### Problem to work on:
From the entries below, copy exactly the lines from the one that contains "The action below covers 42" through the one that contains "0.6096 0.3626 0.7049", both included, and only those.

### Source data:

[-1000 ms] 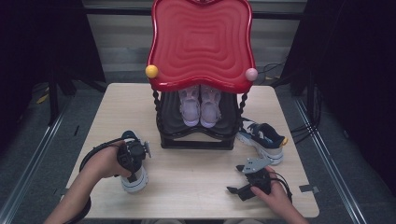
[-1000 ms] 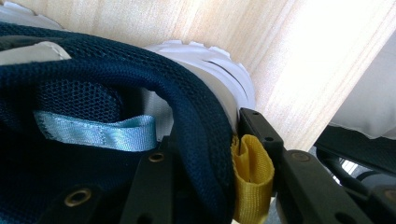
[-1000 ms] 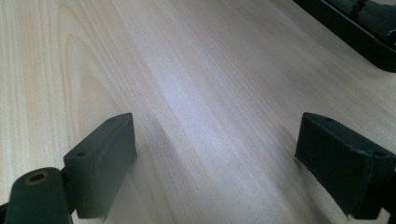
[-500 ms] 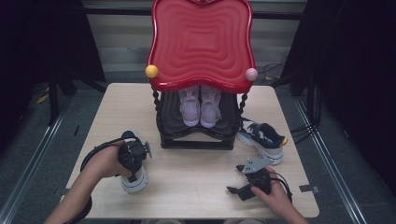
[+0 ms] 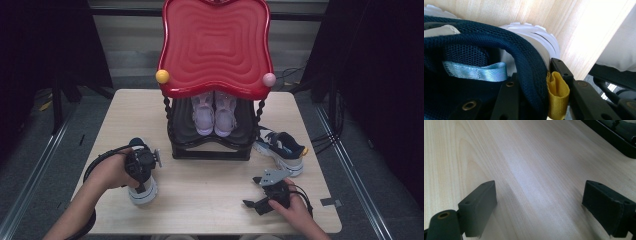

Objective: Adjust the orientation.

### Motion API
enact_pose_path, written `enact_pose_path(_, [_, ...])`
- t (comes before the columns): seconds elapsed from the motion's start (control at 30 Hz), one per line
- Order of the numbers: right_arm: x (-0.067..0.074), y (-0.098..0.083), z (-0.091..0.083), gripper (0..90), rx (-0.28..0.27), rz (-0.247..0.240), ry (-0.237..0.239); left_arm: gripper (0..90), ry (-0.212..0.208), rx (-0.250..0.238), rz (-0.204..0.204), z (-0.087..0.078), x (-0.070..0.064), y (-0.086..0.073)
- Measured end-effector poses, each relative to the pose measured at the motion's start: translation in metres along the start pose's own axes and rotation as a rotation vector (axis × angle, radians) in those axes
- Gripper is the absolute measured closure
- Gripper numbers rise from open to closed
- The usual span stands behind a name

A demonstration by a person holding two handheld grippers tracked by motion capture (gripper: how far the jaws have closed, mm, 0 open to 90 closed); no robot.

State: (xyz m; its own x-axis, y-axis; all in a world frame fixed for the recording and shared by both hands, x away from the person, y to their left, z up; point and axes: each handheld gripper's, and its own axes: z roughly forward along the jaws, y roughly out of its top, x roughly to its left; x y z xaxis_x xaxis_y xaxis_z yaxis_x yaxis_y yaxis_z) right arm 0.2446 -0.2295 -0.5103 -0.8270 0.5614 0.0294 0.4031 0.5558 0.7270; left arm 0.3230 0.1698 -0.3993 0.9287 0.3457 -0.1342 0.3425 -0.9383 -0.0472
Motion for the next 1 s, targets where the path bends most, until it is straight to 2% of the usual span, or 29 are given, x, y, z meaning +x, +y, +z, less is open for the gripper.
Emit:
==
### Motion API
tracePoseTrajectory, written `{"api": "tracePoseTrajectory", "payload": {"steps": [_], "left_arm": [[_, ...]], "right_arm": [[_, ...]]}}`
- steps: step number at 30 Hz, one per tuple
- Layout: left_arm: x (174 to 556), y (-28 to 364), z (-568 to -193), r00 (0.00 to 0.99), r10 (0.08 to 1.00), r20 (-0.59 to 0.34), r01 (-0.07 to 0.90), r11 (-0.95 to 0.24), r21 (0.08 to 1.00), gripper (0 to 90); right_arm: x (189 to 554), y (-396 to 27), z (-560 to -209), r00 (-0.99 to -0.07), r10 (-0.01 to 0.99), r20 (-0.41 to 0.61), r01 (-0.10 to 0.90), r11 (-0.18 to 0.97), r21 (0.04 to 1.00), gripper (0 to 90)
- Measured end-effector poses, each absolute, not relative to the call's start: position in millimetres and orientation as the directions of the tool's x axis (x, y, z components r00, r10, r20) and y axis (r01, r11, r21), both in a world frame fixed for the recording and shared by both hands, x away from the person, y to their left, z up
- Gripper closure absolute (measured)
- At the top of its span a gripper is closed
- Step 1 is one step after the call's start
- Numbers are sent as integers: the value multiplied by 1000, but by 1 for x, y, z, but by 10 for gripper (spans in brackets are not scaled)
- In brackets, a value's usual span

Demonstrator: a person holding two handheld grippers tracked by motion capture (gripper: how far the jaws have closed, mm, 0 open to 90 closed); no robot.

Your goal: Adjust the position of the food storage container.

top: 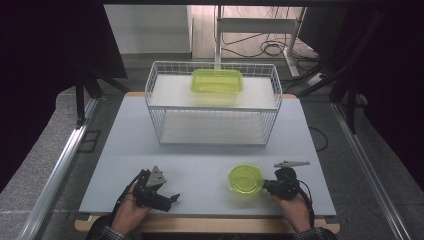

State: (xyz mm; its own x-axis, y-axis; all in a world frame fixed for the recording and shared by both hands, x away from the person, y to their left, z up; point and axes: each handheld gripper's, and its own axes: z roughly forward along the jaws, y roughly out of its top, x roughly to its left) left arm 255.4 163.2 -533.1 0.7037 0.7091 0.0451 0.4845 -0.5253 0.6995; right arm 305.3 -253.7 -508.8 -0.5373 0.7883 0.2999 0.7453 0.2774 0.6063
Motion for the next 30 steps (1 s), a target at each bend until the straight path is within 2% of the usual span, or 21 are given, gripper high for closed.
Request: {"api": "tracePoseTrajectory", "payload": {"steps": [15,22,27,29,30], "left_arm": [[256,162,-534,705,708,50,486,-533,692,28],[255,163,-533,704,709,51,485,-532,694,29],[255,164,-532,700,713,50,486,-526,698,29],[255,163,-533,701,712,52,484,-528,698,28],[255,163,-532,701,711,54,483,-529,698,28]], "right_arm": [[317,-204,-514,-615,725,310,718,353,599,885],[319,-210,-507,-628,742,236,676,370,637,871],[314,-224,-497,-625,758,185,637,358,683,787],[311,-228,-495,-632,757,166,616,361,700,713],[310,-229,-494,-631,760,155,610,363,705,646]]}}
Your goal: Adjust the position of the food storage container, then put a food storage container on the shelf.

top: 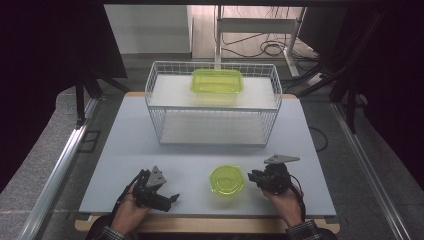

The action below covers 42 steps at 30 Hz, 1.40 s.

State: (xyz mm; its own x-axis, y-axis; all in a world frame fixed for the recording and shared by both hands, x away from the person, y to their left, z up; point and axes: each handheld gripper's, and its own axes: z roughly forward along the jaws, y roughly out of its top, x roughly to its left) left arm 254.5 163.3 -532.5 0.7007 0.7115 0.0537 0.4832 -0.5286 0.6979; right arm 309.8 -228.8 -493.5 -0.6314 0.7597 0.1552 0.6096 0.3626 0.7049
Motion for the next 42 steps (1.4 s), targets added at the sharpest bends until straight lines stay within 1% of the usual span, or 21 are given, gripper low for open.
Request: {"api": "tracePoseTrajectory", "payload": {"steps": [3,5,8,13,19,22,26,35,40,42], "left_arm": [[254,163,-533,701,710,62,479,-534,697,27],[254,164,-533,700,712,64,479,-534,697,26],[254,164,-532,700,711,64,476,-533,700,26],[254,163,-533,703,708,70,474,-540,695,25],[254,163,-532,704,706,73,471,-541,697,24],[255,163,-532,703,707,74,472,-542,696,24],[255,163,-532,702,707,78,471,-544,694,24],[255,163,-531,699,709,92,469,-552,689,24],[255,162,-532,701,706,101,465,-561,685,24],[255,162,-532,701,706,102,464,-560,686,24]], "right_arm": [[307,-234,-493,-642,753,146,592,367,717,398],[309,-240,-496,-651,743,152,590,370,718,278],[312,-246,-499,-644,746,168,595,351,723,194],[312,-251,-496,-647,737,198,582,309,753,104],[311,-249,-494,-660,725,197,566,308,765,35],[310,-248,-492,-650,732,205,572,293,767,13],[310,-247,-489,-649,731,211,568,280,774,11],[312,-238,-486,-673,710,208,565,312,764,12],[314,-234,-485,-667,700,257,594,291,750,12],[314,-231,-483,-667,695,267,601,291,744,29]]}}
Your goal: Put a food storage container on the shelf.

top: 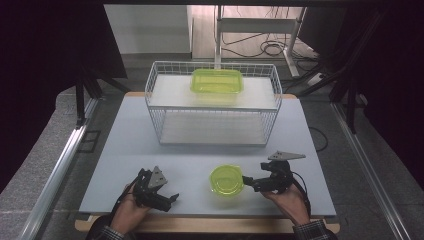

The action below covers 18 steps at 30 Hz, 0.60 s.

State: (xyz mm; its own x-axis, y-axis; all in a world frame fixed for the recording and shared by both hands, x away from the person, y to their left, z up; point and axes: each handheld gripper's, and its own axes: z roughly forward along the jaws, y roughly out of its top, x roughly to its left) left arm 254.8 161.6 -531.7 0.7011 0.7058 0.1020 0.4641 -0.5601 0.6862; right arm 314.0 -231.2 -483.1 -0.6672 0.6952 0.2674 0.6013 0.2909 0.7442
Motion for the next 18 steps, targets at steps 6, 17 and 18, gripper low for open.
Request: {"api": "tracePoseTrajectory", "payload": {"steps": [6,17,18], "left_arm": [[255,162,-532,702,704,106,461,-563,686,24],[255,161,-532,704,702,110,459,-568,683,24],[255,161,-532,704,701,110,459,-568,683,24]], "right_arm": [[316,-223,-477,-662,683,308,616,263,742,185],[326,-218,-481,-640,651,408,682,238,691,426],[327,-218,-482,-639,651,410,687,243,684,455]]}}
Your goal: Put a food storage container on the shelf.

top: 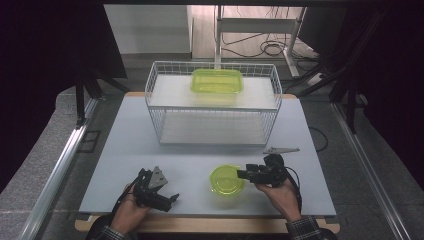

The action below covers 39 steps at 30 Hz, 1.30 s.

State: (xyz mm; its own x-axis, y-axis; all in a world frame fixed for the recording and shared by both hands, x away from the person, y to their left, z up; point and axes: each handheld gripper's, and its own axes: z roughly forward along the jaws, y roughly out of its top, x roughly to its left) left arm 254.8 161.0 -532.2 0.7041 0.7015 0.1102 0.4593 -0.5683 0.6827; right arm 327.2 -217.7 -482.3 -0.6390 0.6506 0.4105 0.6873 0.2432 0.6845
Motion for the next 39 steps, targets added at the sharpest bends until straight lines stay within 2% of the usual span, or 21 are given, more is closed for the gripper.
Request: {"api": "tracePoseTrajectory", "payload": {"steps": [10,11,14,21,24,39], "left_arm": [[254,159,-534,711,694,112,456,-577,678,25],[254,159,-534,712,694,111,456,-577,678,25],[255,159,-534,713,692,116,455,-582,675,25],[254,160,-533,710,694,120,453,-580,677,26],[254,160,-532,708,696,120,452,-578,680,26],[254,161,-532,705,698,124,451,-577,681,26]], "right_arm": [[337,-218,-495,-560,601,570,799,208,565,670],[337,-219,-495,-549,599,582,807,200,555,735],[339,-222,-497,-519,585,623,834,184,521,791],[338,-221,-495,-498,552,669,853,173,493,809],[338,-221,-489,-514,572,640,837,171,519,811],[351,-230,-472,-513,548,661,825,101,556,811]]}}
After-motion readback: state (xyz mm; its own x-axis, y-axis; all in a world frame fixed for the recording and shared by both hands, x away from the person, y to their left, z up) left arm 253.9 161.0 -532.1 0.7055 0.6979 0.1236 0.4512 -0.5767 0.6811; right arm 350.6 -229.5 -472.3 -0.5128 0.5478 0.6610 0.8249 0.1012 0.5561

### Result of this exercise:
The action below covers 42 steps at 30 Hz, 1.40 s.

State: (xyz mm; its own x-axis, y-axis; all in a world frame fixed for the recording and shared by both hands, x away from the person, y to their left, z up; point and axes: each handheld gripper's, and its own axes: z roughly forward along the jaws, y roughly out of its top, x roughly to its left) left arm 254.5 163.3 -532.5 0.7007 0.7115 0.0537 0.4832 -0.5286 0.6979; right arm 309.8 -228.8 -493.5 -0.6314 0.7597 0.1552 0.6096 0.3626 0.7049

With this, the answer is finished.